■ PROBLEM: The answer should consist of every line of the material, repeated verbatim.

■ RECORDED DATA:
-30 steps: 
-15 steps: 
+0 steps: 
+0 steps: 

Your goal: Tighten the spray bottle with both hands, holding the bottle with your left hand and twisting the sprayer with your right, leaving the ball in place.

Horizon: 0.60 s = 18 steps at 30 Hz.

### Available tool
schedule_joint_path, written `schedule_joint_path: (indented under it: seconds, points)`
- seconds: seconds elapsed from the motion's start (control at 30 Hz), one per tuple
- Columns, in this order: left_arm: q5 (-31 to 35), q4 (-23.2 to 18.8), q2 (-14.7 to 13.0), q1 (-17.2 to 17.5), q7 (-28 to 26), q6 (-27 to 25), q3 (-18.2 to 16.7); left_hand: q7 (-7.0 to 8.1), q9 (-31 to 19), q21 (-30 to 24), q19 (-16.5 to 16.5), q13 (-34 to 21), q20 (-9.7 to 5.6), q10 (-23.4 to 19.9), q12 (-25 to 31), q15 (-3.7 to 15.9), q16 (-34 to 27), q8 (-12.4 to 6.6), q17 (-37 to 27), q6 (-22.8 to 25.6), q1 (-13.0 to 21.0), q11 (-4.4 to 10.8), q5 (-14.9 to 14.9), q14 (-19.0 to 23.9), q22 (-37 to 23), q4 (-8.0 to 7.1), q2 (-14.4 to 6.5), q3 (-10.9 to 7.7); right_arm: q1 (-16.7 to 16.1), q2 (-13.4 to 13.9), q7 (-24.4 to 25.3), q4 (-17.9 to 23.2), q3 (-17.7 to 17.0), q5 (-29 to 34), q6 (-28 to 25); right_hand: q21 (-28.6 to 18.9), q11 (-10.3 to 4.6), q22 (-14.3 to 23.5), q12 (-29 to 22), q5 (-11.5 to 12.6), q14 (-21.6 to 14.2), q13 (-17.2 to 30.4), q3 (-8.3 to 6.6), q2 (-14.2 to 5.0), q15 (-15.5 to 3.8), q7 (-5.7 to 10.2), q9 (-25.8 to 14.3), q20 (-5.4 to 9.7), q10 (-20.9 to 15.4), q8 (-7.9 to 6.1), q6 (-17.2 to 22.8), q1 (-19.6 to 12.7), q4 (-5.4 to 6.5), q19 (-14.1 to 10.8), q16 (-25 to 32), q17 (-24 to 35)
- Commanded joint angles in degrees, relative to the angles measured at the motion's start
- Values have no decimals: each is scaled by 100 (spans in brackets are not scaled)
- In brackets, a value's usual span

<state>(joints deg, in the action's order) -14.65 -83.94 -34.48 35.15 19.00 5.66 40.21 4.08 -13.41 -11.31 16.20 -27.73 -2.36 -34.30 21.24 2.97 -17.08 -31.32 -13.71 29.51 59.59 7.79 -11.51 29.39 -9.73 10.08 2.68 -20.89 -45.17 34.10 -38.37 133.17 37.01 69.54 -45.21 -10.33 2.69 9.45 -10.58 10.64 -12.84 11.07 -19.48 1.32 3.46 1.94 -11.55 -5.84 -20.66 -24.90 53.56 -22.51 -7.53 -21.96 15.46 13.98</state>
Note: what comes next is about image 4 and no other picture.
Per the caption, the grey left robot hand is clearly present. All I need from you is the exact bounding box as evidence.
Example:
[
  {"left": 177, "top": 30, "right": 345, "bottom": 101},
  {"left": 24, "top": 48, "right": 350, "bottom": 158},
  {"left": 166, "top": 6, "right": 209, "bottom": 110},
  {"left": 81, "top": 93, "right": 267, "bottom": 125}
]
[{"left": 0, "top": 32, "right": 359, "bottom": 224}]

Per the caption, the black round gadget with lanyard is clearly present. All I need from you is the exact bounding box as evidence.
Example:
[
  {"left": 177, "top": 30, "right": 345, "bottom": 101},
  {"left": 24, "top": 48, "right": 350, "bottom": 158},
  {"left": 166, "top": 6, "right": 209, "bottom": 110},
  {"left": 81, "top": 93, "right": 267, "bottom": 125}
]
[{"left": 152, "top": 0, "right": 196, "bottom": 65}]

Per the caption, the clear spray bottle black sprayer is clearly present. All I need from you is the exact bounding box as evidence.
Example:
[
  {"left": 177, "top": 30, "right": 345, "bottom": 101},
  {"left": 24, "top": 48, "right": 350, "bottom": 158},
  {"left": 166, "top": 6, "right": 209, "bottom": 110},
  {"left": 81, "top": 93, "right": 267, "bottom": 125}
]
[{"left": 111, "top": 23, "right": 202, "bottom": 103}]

■ OUTPUT:
-30 steps: 
-15 steps: 
+0 steps: 
+0 steps: 

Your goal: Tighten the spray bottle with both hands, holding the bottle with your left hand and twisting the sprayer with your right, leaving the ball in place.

Horizon: 0.60 s = 18 steps at 30 Hz.

### Available tool
schedule_joint_path, written `schedule_joint_path: (indented under it: seconds, points)`
- seconds: seconds elapsed from the motion's start (control at 30 Hz), one per tuple
- Columns, in this order: left_arm: q5 (-31 to 35), q4 (-23.2 to 18.8), q2 (-14.7 to 13.0), q1 (-17.2 to 17.5), q7 (-28 to 26), q6 (-27 to 25), q3 (-18.2 to 16.7); left_hand: q7 (-7.0 to 8.1), q9 (-31 to 19), q21 (-30 to 24), q19 (-16.5 to 16.5), q13 (-34 to 21), q20 (-9.7 to 5.6), q10 (-23.4 to 19.9), q12 (-25 to 31), q15 (-3.7 to 15.9), q16 (-34 to 27), q8 (-12.4 to 6.6), q17 (-37 to 27), q6 (-22.8 to 25.6), q1 (-13.0 to 21.0), q11 (-4.4 to 10.8), q5 (-14.9 to 14.9), q14 (-19.0 to 23.9), q22 (-37 to 23), q4 (-8.0 to 7.1), q2 (-14.4 to 6.5), q3 (-10.9 to 7.7); right_arm: q1 (-16.7 to 16.1), q2 (-13.4 to 13.9), q7 (-24.4 to 25.3), q4 (-17.9 to 23.2), q3 (-17.7 to 17.0), q5 (-29 to 34), q6 (-28 to 25); right_hand: q21 (-28.6 to 18.9), q11 (-10.3 to 4.6), q22 (-14.3 to 23.5), q12 (-29 to 22), q5 (-11.5 to 12.6), q14 (-21.6 to 14.2), q13 (-17.2 to 30.4), q3 (-8.3 to 6.6), q2 (-14.2 to 5.0), q15 (-15.5 to 3.8), q7 (-5.7 to 10.2), q9 (-25.8 to 14.3), q20 (-5.4 to 9.7), q10 (-20.9 to 15.4), q8 (-7.9 to 6.1), q6 (-17.2 to 22.8), q1 (-19.6 to 12.7), q4 (-5.4 to 6.5), q19 (-14.1 to 10.8), q16 (-25 to 32), q17 (-24 to 35)
- Commanded joint angles in degrees, relative to the angles measured at the motion's start
- Values have no decimals: each is scaled by 100 (spans in brackets are not scaled)
- In brackets, a value's usual span

<state>(joints deg, in the action's order) -14.65 -83.94 -34.48 35.15 19.00 5.66 40.21 4.08 -13.41 -11.31 16.20 -27.73 -2.36 -34.30 21.24 2.97 -17.08 -31.32 -13.71 29.51 59.59 7.79 -11.51 29.39 -9.73 10.08 2.68 -20.89 -45.17 34.10 -38.37 133.17 37.01 69.54 -45.21 -10.33 2.69 9.45 -10.58 10.64 -12.84 11.07 -19.48 1.32 3.46 1.94 -11.55 -5.84 -20.66 -24.90 53.56 -22.51 -7.53 -21.96 15.46 13.98</state>
Note: what comes next is about image 4 and no other picture.
Per the caption, the grey left robot hand is clearly present. All I need from you is the exact bounding box as evidence.
Example:
[
  {"left": 177, "top": 30, "right": 345, "bottom": 101},
  {"left": 24, "top": 48, "right": 350, "bottom": 158},
  {"left": 166, "top": 6, "right": 209, "bottom": 110},
  {"left": 81, "top": 93, "right": 267, "bottom": 125}
]
[{"left": 0, "top": 32, "right": 359, "bottom": 224}]

Per the caption, the black round gadget with lanyard is clearly present. All I need from you is the exact bounding box as evidence.
Example:
[
  {"left": 177, "top": 30, "right": 345, "bottom": 101},
  {"left": 24, "top": 48, "right": 350, "bottom": 158},
  {"left": 166, "top": 6, "right": 209, "bottom": 110},
  {"left": 81, "top": 93, "right": 267, "bottom": 125}
]
[{"left": 152, "top": 0, "right": 196, "bottom": 65}]

Per the caption, the clear spray bottle black sprayer is clearly present. All I need from you is the exact bounding box as evidence.
Example:
[
  {"left": 177, "top": 30, "right": 345, "bottom": 101},
  {"left": 24, "top": 48, "right": 350, "bottom": 158},
  {"left": 166, "top": 6, "right": 209, "bottom": 110},
  {"left": 81, "top": 93, "right": 267, "bottom": 125}
]
[{"left": 111, "top": 23, "right": 202, "bottom": 103}]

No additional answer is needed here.